Arus permukaan laut bergerak dominan ke arah barat daya menuju Samudra Hindia dengan kecepatan 0,4–0,9 knot dan tinggi gelombang 0,3–1,2 meter. Prakiraan tinggi gelombang di Selat Sunda untuk 7 hari ke depan (8–13 September 2026) berkisar antara 0,5 hingga 2,0 meter dengan cuaca didominasi cerah hingga cerah berawan.

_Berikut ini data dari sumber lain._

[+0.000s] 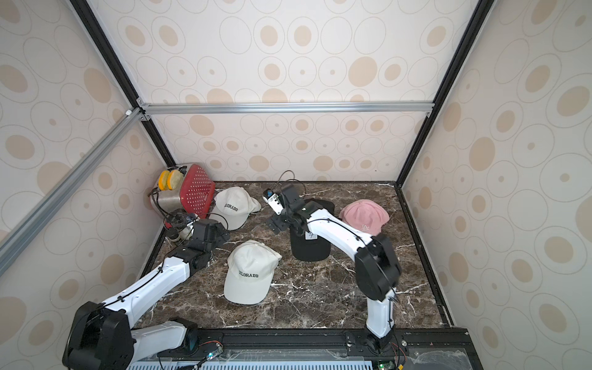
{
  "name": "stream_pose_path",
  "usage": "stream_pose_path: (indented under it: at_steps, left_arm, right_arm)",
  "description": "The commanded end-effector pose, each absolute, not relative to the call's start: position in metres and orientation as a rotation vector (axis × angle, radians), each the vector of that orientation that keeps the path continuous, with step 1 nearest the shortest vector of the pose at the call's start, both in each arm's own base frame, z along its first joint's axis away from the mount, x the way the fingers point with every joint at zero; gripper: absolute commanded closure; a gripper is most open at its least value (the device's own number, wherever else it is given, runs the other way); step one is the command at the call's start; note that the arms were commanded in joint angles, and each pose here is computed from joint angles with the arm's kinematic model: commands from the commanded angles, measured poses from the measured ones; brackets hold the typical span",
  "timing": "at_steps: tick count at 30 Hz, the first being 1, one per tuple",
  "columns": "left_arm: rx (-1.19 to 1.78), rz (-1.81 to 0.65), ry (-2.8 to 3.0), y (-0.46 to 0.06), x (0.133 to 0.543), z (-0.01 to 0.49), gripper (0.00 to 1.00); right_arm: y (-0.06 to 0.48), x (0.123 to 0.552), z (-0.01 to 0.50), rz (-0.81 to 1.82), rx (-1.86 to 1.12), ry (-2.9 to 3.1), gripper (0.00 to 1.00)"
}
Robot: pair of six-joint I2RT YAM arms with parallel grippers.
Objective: Stack the baseball caps by color
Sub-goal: Pick up the baseball cap from the center of the board.
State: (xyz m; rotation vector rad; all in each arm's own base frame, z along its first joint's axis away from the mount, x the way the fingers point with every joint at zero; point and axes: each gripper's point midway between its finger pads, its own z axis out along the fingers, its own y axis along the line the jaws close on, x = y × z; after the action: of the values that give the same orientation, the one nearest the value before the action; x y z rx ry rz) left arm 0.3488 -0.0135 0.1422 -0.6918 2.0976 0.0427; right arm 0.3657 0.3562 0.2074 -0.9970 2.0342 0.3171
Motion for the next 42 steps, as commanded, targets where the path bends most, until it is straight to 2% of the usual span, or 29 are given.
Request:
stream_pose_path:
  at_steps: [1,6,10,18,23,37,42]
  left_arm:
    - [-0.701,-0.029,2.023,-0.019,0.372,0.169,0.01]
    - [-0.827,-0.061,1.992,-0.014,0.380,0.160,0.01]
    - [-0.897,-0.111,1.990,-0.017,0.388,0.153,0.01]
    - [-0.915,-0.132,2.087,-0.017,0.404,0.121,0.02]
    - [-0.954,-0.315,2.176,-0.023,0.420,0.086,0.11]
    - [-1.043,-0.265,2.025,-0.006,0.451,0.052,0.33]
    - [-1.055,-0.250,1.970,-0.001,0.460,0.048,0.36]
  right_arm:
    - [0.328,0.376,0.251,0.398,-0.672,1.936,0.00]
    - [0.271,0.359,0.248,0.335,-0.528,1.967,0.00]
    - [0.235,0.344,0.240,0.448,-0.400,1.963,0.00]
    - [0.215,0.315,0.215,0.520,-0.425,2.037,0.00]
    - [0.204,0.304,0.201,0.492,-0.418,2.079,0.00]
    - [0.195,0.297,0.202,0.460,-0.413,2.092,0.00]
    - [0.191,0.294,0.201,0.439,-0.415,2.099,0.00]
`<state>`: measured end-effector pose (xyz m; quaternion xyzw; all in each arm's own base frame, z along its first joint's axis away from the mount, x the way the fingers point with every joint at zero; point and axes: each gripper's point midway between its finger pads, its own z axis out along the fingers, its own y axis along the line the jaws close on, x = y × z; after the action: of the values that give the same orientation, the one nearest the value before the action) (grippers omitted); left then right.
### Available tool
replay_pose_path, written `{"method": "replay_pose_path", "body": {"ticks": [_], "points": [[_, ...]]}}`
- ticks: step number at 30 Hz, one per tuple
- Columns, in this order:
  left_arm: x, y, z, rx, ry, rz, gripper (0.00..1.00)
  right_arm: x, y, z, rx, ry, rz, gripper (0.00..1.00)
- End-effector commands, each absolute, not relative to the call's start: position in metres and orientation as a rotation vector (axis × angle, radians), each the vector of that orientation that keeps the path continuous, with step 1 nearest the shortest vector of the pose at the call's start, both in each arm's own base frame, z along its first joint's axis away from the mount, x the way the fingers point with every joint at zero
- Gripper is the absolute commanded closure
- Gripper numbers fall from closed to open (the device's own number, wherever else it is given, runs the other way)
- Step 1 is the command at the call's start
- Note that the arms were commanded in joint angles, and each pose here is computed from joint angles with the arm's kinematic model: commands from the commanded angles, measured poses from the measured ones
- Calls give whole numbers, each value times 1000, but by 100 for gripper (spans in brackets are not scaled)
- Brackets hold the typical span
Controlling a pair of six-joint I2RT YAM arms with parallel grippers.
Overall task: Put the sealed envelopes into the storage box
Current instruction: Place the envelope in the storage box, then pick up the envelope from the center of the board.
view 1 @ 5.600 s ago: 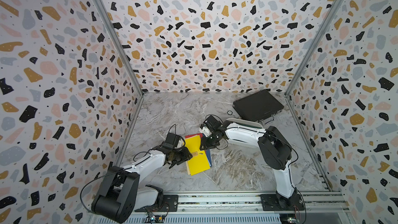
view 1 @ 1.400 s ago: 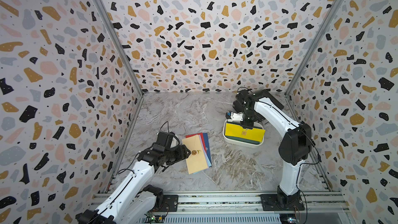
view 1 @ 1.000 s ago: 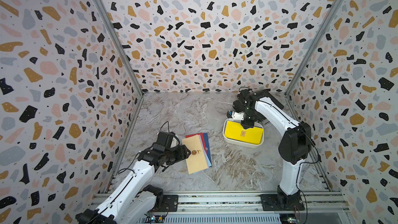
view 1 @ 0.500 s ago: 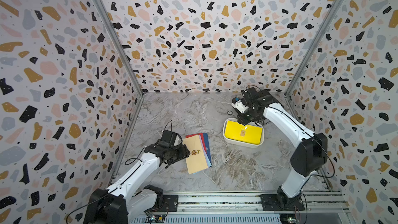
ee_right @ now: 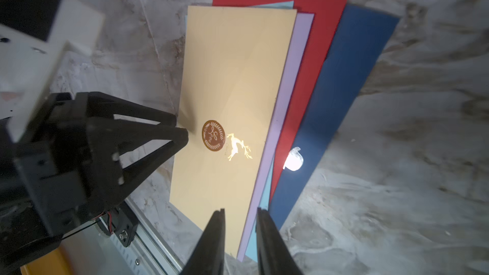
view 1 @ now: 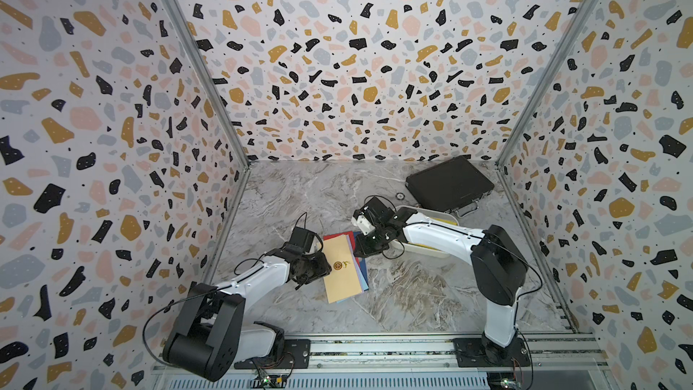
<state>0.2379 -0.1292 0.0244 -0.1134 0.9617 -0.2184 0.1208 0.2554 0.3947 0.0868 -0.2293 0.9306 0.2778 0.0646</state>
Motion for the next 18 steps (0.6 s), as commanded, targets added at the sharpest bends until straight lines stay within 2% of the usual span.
{"method": "replay_pose_path", "body": {"ticks": [1, 18], "points": [[232, -128, 14, -336, 2832, -631, 54, 273, 413, 100, -645, 2763, 871, 72], [231, -129, 10, -333, 2856, -637, 57, 279, 420, 57, -668, 2848, 807, 68]]}}
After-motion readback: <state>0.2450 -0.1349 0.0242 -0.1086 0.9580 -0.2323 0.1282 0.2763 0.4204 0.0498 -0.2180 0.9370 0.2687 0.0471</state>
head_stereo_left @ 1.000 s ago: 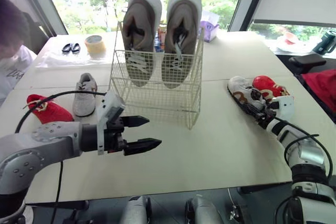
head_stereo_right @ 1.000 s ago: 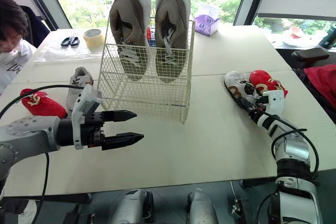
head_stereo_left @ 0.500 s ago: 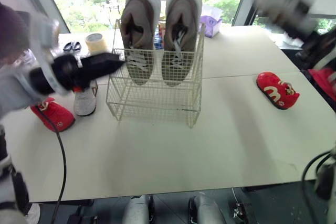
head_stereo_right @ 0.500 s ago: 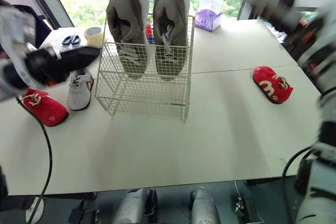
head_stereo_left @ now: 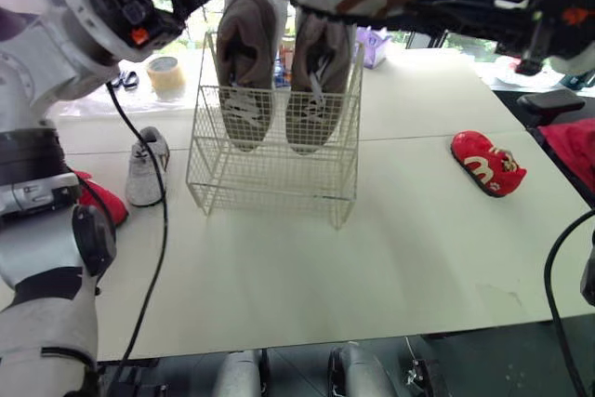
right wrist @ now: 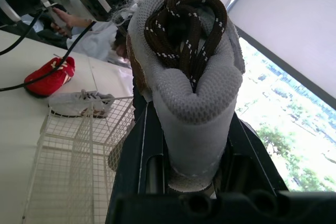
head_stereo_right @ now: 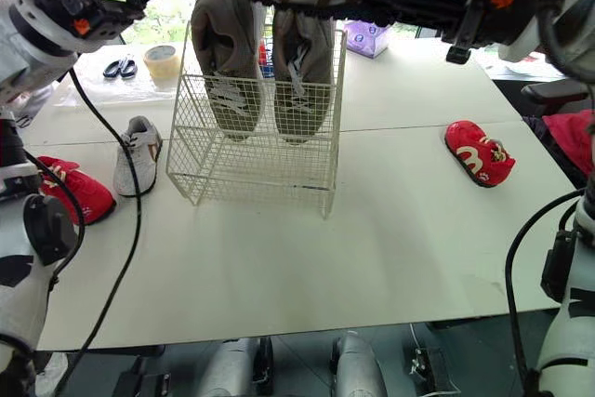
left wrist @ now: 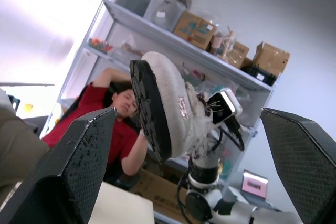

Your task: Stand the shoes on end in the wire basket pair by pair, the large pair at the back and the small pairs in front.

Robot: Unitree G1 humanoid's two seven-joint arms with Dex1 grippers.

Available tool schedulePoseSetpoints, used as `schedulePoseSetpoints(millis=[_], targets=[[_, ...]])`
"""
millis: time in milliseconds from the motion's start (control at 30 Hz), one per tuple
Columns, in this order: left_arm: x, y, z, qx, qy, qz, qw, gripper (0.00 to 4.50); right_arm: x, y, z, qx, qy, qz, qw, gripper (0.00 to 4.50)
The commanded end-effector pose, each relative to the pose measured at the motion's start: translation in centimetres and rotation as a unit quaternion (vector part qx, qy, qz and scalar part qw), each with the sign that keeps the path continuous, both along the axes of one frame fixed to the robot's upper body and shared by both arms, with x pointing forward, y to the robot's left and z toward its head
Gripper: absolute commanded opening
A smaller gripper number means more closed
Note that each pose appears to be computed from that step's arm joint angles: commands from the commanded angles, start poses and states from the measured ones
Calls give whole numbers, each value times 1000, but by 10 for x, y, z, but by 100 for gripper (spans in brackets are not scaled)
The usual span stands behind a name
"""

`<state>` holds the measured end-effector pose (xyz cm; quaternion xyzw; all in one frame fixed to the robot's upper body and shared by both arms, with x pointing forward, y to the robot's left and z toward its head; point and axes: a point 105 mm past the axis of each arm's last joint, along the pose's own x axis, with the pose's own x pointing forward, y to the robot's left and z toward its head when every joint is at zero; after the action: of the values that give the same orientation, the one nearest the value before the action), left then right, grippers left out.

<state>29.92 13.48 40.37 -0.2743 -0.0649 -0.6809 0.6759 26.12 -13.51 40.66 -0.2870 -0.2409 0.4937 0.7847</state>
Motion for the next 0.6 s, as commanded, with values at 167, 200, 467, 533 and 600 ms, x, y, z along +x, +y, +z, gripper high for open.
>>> schedulePoseSetpoints(millis=[167,200,467,533,600], targets=[[-10,-15,5,41,-27,-41,998,450,-15,20,5,-26,-41,43,998,66],[-10,-17,4,49,-27,-45,997,450,-14,22,3,-33,-41,45,998,66],[-14,-23,-2,72,-34,-73,994,315,-14,26,-2,-38,-39,49,997,64],[-14,-22,-4,69,-33,-71,995,214,-14,27,-2,-33,-36,50,998,64],[-14,-22,-5,68,-33,-69,995,115,-14,28,-1,-23,-33,53,998,64]])
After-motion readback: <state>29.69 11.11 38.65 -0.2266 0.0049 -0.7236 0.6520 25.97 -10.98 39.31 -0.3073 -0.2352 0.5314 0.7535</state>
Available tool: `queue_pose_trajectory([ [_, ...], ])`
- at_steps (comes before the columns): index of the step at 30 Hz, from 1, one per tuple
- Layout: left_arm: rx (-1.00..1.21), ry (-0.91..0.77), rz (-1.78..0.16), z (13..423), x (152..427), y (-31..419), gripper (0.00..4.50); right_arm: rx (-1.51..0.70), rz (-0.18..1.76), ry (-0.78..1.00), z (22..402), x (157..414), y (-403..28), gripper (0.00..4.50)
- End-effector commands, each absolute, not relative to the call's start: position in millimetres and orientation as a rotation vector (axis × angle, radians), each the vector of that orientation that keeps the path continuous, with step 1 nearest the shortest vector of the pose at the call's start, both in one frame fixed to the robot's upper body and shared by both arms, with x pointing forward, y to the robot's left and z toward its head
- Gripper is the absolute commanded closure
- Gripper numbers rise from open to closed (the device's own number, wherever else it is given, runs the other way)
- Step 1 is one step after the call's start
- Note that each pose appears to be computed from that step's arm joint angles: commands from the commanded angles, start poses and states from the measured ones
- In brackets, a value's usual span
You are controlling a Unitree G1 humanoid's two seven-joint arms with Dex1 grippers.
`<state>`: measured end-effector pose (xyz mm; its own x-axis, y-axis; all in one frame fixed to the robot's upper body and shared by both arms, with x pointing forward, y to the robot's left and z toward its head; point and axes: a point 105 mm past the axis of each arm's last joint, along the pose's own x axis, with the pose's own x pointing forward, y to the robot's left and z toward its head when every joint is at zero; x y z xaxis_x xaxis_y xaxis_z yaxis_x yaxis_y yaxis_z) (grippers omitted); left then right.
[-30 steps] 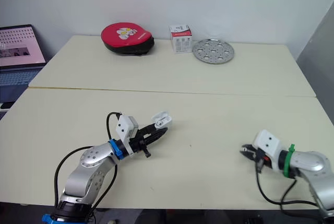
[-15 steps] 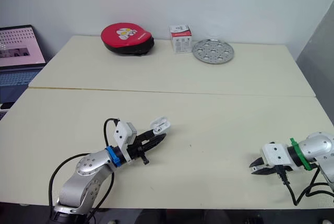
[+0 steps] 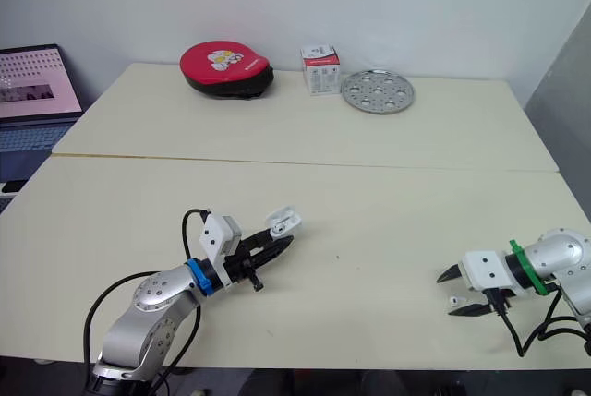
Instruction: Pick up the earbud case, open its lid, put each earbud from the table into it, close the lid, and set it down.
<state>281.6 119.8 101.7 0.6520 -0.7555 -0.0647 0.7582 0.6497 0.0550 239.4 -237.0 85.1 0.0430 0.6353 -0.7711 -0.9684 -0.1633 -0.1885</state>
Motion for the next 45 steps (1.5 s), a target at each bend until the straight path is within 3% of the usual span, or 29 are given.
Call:
queue_pose_trajectory([
  [1,0.091,-0.009,-0.876,113.6,281.9,117.9,3.7,-0.933,1.485,0.452,111.0,237.2,-235.5,1.73],
  [5,0.086,-0.007,-0.883,112.5,282.4,116.1,3.7,-0.989,1.366,0.48,130.5,235.4,-230.9,1.73],
  [10,0.073,-0.004,-0.895,110.2,282.5,110.7,3.7,-1.098,1.187,0.726,127.3,222.4,-231.6,1.73],
  [15,0.064,-0.003,-0.91,109.2,281.4,105.1,3.7,-1.175,1.12,0.792,114.3,226.1,-229.2,1.73],
  [35,0.057,-0.001,-0.887,107.5,278.7,106.6,3.7,-1.126,1.149,0.838,98.9,234.9,-222.3,1.73],
  [38,0.056,-0.001,-0.886,107.5,278.8,106.7,3.7,-1.113,1.164,0.85,96.0,231.1,-221.7,2.3],
  [43,0.057,0.0,-0.887,107.2,278.4,107.0,3.7,-1.085,1.19,0.833,97.8,227.4,-215.1,4.09],
  [45,0.058,0.001,-0.889,107.0,278.4,107.0,3.7,-1.084,1.194,0.819,100.6,227.7,-213.4,4.11],
])
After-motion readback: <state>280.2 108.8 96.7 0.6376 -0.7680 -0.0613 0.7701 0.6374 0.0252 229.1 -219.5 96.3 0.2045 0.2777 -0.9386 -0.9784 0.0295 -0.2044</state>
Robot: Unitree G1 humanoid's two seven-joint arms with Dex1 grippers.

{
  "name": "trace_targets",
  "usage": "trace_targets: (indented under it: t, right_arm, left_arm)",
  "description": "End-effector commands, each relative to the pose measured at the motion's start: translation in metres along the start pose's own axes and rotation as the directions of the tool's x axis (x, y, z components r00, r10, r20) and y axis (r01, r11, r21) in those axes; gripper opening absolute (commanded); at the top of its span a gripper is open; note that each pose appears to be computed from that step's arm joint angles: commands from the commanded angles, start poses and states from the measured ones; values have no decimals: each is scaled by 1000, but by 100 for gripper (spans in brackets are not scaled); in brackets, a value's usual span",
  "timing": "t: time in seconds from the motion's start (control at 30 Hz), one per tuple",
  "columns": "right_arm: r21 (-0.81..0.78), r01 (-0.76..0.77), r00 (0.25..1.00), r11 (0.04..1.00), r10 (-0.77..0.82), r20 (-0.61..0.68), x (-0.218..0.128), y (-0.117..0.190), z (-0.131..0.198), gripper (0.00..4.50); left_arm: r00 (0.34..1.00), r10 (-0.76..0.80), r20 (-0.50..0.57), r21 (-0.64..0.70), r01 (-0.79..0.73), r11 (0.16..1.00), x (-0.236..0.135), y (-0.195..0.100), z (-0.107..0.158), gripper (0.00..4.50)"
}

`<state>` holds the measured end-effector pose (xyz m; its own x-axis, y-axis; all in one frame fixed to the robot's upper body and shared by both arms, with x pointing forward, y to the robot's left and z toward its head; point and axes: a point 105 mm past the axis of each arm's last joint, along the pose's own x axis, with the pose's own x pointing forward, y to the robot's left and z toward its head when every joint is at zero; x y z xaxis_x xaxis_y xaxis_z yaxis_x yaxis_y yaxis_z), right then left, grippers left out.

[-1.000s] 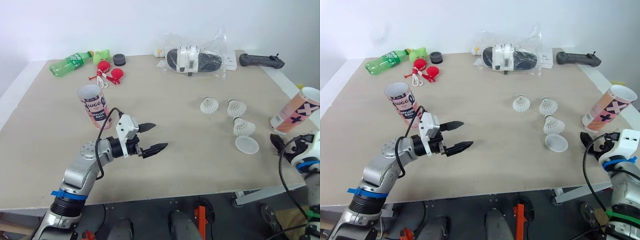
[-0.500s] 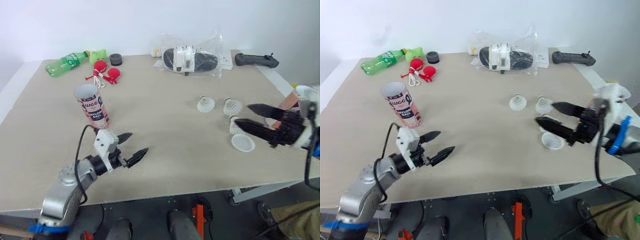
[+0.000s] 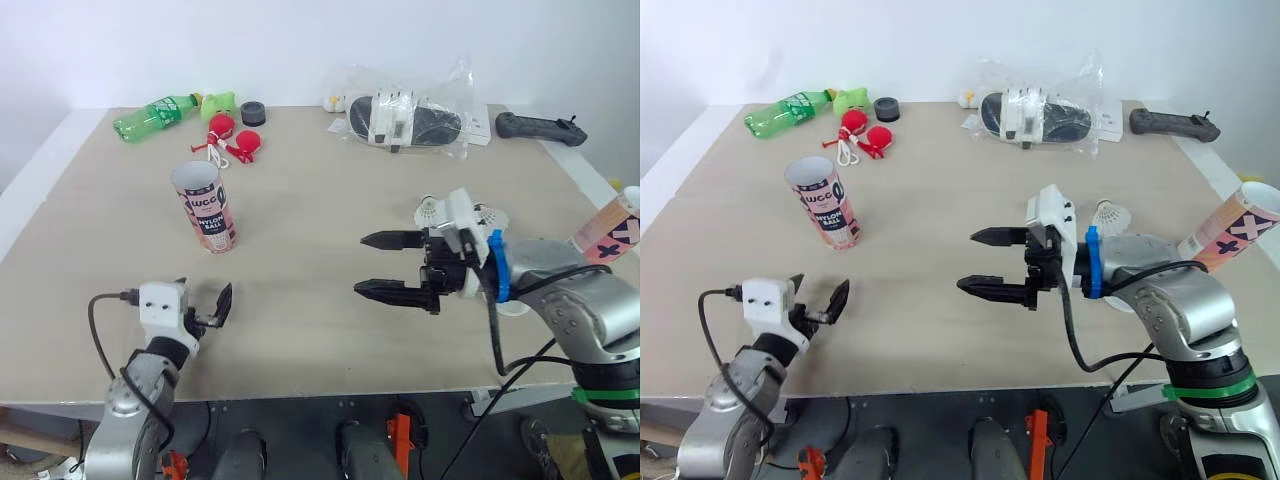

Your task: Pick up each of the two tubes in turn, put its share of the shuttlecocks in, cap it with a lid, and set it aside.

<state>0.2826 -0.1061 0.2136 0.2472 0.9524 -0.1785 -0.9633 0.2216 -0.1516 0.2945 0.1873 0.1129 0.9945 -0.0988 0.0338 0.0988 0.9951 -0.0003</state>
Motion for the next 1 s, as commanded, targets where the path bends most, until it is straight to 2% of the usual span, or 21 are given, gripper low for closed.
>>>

Plh. Deputi Bidang Geofisika BMKG, Ardhasena Sopaheluwakan, menambahkan bahwa pemantauan melalui 20 tsunami gauge di sekitar Selat Sunda juga tidak mendeteksi anomali muka air laut. Meski lightning detector dan sensor magnet bumi mencatat peningkatan aktivitas petir vulkanik serta gangguan geomagnetik pada pukul 00.00–04.00 WIB, nilainya masih relatif aman.
“Intensitas gangguan geofisika ini tercatat lebih rendah jika dibandingkan dengan erupsi pertama pada 4 September lalu,” jelas Ardhasena.
Mengakhiri keterangannya, Faisal mengimbau warga di area terdampak untuk membatasi aktivitas di luar rumah serta menggunakan masker dan kacamata pelindung jika harus beraktivitas di luar. Masyarakat diminta hanya merujuk pada informasi resmi dari BMKG, PVMBG, BNPB, dan pemerintah daerah.